Could you write out each of the records below exactly?

Provided information Block Start

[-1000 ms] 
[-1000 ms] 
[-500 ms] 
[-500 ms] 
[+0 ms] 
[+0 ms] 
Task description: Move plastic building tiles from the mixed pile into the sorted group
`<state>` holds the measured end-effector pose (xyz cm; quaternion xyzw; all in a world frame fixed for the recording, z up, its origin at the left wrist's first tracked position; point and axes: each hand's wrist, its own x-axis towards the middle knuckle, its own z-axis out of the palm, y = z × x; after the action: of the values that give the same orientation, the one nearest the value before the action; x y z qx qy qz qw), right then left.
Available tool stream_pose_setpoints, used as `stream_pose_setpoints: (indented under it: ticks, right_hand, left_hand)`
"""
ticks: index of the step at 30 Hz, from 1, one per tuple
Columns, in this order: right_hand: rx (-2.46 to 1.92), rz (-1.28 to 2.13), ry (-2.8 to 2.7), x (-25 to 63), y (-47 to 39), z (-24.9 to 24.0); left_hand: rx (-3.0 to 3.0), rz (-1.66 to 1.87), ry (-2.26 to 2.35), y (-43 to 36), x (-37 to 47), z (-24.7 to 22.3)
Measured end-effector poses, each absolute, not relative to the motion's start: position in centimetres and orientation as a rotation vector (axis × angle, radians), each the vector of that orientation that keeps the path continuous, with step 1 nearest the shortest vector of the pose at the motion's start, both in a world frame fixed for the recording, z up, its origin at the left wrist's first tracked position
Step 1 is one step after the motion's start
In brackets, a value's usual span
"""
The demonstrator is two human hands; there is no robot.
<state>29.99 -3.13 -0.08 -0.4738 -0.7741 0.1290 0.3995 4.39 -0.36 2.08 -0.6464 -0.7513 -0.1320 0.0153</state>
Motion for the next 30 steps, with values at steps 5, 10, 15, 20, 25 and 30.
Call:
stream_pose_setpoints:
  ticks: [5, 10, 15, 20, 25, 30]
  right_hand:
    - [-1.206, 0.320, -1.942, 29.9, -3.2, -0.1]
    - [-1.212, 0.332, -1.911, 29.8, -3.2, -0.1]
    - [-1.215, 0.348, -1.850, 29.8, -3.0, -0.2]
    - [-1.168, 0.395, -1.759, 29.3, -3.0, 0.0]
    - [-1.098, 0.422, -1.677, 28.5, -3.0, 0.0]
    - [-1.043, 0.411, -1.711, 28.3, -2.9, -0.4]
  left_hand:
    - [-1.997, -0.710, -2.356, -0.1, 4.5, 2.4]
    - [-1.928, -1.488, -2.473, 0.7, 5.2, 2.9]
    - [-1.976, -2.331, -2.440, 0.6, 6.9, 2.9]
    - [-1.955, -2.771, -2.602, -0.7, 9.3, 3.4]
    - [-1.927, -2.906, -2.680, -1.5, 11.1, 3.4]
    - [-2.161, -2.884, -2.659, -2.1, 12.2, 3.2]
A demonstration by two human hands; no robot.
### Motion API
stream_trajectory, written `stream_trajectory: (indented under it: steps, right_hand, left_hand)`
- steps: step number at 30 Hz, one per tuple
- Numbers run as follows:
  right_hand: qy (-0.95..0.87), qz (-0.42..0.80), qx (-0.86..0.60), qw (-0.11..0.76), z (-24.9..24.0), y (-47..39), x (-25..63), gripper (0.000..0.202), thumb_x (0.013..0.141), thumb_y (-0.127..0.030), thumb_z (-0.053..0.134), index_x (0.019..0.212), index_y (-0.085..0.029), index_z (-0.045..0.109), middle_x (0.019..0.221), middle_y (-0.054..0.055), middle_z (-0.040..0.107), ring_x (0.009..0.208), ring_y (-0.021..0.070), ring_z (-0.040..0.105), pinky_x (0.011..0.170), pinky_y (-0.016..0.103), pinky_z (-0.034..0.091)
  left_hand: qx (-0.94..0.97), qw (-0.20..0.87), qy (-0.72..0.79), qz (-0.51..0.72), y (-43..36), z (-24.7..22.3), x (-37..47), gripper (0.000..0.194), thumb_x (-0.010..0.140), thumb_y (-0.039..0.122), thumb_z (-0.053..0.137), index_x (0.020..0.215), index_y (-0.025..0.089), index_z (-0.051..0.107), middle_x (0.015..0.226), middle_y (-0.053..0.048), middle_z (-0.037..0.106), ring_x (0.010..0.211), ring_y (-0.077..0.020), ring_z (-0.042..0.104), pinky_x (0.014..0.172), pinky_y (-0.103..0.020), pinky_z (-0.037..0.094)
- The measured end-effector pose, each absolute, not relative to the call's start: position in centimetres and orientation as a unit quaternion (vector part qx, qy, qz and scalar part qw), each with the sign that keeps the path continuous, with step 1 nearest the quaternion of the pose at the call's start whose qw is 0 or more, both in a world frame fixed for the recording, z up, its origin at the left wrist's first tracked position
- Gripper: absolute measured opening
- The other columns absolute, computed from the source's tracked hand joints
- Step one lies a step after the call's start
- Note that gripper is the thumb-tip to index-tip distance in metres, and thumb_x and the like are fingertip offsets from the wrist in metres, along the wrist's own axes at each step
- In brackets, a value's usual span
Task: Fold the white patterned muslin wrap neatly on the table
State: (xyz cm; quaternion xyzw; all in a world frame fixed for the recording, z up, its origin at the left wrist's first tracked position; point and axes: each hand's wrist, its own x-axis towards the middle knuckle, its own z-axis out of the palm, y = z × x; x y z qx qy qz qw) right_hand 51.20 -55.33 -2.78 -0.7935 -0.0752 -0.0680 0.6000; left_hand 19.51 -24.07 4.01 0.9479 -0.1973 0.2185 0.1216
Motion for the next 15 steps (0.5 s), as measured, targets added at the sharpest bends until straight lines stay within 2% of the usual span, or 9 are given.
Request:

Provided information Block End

Written answer:
[-1000 ms] 
[-1000 ms] 
[-500 ms] 
[-500 ms] 
[+0 ms] 
[+0 ms] 
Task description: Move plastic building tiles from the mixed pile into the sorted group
`<state>` holds the measured end-effector pose (xyz cm; quaternion xyzw; all in a world frame fixed for the recording, z up, its origin at the left wrist's first tracked position; point and axes: each hand's wrist, its own x-axis towards the middle knuckle, its own z-axis out of the palm, y = z × x; after the action: of the values that give the same orientation, the one nearest the value before the action; x y z qx qy qz qw), right then left.
Available tool stream_pose_setpoints, used as `stream_pose_setpoints: (indented under it: ticks, right_hand, left_hand)`
"""
ticks: index of the step at 30 Hz, from 1, one per tuple
Columns, in this order: right_hand: rx (-2.46 to 1.92), rz (-1.28 to 2.13), ry (-2.8 to 2.7), x (-25 to 63), y (-47 to 39), z (-24.9 to 24.0); left_hand: rx (-3.0 to 3.0), rz (-1.66 to 1.87), ry (-2.26 to 2.35), y (-43 to 36), x (-37 to 47), z (-24.7 to 22.3)
Measured end-effector poses, each absolute, not relative to the motion's start: position in centimetres and orientation as a rotation vector (axis × angle, radians), each the vector of that orientation that keeps the path continuous, with step 1 nearest the shortest vector of the pose at the motion's start, both in a world frame fixed for the recording, z up, its origin at the left wrist's first tracked position
Step 1 is one step after the motion's start
In brackets, a value's usual span
"""
The demonstrator is two human hands; there is no robot.
<state>29.99 -3.13 -0.08 -0.4738 -0.7741 0.1290 0.3995 4.39 -0.36 2.08 -0.6464 -0.7513 -0.1320 0.0153</state>
Motion for the next 30 steps, with values at steps 5, 10, 15, 20, 25 and 30.
Call:
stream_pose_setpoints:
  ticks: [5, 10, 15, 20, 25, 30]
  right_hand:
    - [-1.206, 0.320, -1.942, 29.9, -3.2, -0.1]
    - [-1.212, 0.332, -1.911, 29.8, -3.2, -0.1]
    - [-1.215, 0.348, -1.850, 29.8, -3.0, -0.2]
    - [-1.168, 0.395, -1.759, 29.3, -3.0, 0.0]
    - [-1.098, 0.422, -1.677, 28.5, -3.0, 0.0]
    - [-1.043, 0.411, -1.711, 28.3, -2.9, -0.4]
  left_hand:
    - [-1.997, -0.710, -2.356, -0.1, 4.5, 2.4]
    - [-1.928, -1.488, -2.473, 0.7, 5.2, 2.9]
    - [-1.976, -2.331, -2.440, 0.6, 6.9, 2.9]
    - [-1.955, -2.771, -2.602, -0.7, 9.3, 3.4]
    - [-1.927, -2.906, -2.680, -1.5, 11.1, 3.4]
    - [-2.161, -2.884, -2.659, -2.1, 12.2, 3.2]
A demonstration by two human hands; no robot.
### Motion API
stream_trajectory, written `stream_trajectory: (indented under it: steps, right_hand, left_hand)`
- steps: step number at 30 Hz, one per tuple
- Numbers run as follows:
  right_hand: qy (-0.95..0.87), qz (-0.42..0.80), qx (-0.86..0.60), qw (-0.11..0.76), z (-24.9..24.0), y (-47..39), x (-25..63), gripper (0.000..0.202), thumb_x (0.013..0.141), thumb_y (-0.127..0.030), thumb_z (-0.053..0.134), index_x (0.019..0.212), index_y (-0.085..0.029), index_z (-0.045..0.109), middle_x (0.019..0.221), middle_y (-0.054..0.055), middle_z (-0.040..0.107), ring_x (0.009..0.208), ring_y (-0.021..0.070), ring_z (-0.040..0.105), pinky_x (0.011..0.170), pinky_y (-0.016..0.103), pinky_z (-0.034..0.091)
  left_hand: qx (-0.94..0.97), qw (-0.20..0.87), qy (-0.72..0.79), qz (-0.51..0.72), y (-43..36), z (-24.7..22.3), x (-37..47), gripper (0.000..0.194), thumb_x (-0.010..0.140), thumb_y (-0.039..0.122), thumb_z (-0.053..0.137), index_x (0.020..0.215), index_y (-0.025..0.089), index_z (-0.051..0.107), middle_x (0.015..0.226), middle_y (-0.053..0.048), middle_z (-0.037..0.106), ring_x (0.010..0.211), ring_y (-0.077..0.020), ring_z (-0.042..0.104), pinky_x (0.014..0.172), pinky_y (-0.103..0.020), pinky_z (-0.037..0.094)
- The measured end-effector pose, each absolute, not relative to the call's start: position in centimetres and orientation as a unit quaternion (vector part qx, qy, qz and scalar part qw), each with the sign that keeps the path continuous, with step 1 nearest the quaternion of the pose at the call's start whose qw is 0 or more, both in a world frame fixed for the recording, z up, its origin at the left wrist's first tracked position
- Gripper: absolute measured opening
- The other columns absolute, computed from the source's tracked hand joints
- Step one lies a step after the call's start
- Note that gripper is the thumb-tip to index-tip distance in metres, and thumb_x and the like are fingertip offsets from the wrist in metres, along the wrist's own axes at each step
- In brackets, a value's usual span
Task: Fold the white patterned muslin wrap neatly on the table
State: (xyz cm; quaternion xyzw; all in a world frame fixed for the recording, z up, its origin at the left wrist's first tracked position; point and axes: each hand's wrist, its own x-axis towards the middle knuckle, its own z-axis out of the palm, y = z × x; x y z qx qy qz qw) right_hand 51.20 -55.33 -2.78 -0.7935 -0.0752 -0.0680 0.6000; left_hand 19.51 -24.07 4.01 0.9479 -0.1973 0.2185 0.1216
Motion for the next 15 steps (0.5 s), as measured, targets added at the sharpest bends until straight lines stay within 2% of the usual span, or 9 are given.
Request:

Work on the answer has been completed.